* _Exercise instructions_:
In the listing below, repeat exactly every line from the first through the line containing "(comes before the", with nothing else.

§

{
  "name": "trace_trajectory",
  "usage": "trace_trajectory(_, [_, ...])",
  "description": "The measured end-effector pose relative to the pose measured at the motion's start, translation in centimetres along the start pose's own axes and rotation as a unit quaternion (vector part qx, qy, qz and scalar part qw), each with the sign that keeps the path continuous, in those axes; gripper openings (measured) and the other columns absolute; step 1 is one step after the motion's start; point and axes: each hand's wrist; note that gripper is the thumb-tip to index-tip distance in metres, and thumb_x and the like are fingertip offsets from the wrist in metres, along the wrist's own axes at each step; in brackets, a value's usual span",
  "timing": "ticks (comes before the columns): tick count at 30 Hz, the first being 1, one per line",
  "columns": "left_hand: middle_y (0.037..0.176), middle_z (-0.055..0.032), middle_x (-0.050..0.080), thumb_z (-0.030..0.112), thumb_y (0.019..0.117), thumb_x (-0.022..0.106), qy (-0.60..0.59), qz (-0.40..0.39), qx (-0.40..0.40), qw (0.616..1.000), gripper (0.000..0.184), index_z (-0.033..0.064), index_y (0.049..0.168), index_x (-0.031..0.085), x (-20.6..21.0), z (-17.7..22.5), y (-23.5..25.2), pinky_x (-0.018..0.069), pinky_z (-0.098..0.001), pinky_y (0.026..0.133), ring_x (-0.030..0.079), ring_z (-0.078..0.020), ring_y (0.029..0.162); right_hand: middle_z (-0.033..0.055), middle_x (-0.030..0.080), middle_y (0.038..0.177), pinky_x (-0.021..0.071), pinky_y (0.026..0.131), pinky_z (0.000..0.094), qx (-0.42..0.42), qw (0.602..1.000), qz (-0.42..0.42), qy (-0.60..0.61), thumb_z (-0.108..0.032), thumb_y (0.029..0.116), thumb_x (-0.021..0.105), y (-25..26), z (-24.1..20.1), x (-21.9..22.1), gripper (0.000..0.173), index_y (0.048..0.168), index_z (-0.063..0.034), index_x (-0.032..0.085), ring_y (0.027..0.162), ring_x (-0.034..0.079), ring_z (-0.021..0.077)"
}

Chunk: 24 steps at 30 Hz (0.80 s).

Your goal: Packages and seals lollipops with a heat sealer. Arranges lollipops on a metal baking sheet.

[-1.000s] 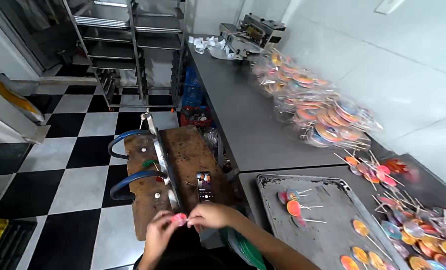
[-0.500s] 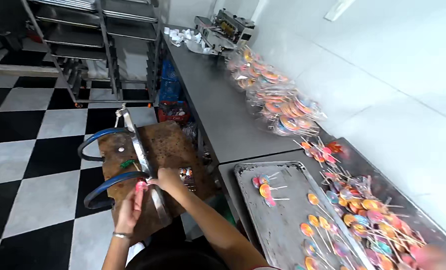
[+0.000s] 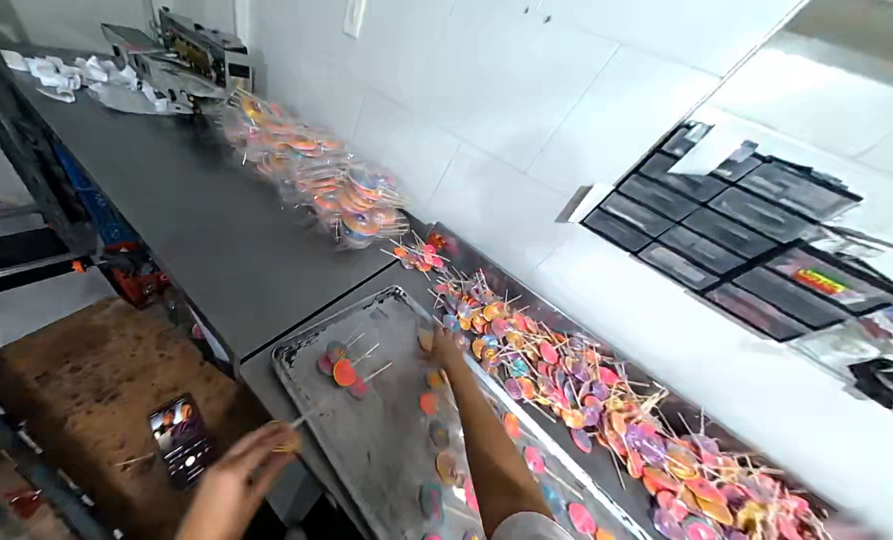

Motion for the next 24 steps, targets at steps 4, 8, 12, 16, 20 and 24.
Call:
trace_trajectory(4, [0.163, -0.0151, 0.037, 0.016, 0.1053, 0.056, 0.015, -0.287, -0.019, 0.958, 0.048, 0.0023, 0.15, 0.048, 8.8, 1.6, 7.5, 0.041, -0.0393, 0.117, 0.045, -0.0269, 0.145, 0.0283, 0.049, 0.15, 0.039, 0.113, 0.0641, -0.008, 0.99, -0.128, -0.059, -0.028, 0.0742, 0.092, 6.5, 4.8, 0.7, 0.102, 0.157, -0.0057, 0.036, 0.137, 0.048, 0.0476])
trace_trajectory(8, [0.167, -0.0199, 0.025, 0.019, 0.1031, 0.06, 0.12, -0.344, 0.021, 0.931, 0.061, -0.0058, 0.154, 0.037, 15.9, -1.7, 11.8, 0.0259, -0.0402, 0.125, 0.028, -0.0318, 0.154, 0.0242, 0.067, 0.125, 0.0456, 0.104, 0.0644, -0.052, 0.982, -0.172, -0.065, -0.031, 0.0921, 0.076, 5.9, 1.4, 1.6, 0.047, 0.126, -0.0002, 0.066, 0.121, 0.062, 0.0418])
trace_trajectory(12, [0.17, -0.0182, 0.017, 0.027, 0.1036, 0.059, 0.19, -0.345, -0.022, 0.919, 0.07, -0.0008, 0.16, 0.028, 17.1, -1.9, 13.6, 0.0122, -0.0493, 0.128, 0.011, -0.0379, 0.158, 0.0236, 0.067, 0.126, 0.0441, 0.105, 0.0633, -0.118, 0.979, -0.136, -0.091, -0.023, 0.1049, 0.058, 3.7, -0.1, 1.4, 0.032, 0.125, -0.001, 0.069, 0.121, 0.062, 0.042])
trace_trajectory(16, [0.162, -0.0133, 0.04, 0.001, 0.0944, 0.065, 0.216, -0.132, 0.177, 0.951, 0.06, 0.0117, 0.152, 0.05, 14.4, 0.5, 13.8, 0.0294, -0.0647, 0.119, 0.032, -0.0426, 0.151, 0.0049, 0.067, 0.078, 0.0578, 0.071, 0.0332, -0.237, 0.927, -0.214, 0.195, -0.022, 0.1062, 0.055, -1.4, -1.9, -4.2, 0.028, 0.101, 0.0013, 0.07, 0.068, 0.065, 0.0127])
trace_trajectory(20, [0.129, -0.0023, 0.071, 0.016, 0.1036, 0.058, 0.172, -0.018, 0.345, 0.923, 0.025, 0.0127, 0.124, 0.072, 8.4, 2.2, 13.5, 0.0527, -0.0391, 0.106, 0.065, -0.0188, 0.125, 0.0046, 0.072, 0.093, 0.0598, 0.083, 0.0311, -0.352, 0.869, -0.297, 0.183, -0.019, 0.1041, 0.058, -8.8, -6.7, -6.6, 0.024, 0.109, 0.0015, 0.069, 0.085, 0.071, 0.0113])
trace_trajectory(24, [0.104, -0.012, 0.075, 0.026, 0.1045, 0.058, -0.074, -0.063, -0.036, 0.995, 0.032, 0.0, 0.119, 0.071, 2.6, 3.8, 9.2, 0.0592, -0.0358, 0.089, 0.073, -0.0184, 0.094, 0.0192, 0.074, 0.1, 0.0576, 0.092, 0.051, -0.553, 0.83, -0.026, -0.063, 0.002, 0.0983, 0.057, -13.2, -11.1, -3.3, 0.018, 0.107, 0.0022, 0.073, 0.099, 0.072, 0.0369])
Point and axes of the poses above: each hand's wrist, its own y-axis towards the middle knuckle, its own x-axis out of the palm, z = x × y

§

* _Answer to this problem_:
{
  "name": "trace_trajectory",
  "usage": "trace_trajectory(_, [_, ...])",
  "description": "The measured end-effector pose relative to the pose measured at the motion's start, translation in centimetres along the start pose's own axes and rotation as a unit quaternion (vector part qx, qy, qz and scalar part qw), each with the sign that keeps the path continuous, in those axes; gripper openings (measured) and the other columns absolute; step 1 is one step after the motion's start; point and axes: each hand's wrist; note that gripper is the thumb-tip to index-tip distance in metres, and thumb_x and the like are fingertip offsets from the wrist in metres, along the wrist's own axes at each step; in brackets, a value's usual span",
  "timing": "ticks (comes before the columns): tick count at 30 Hz, the first being 1, one per line",

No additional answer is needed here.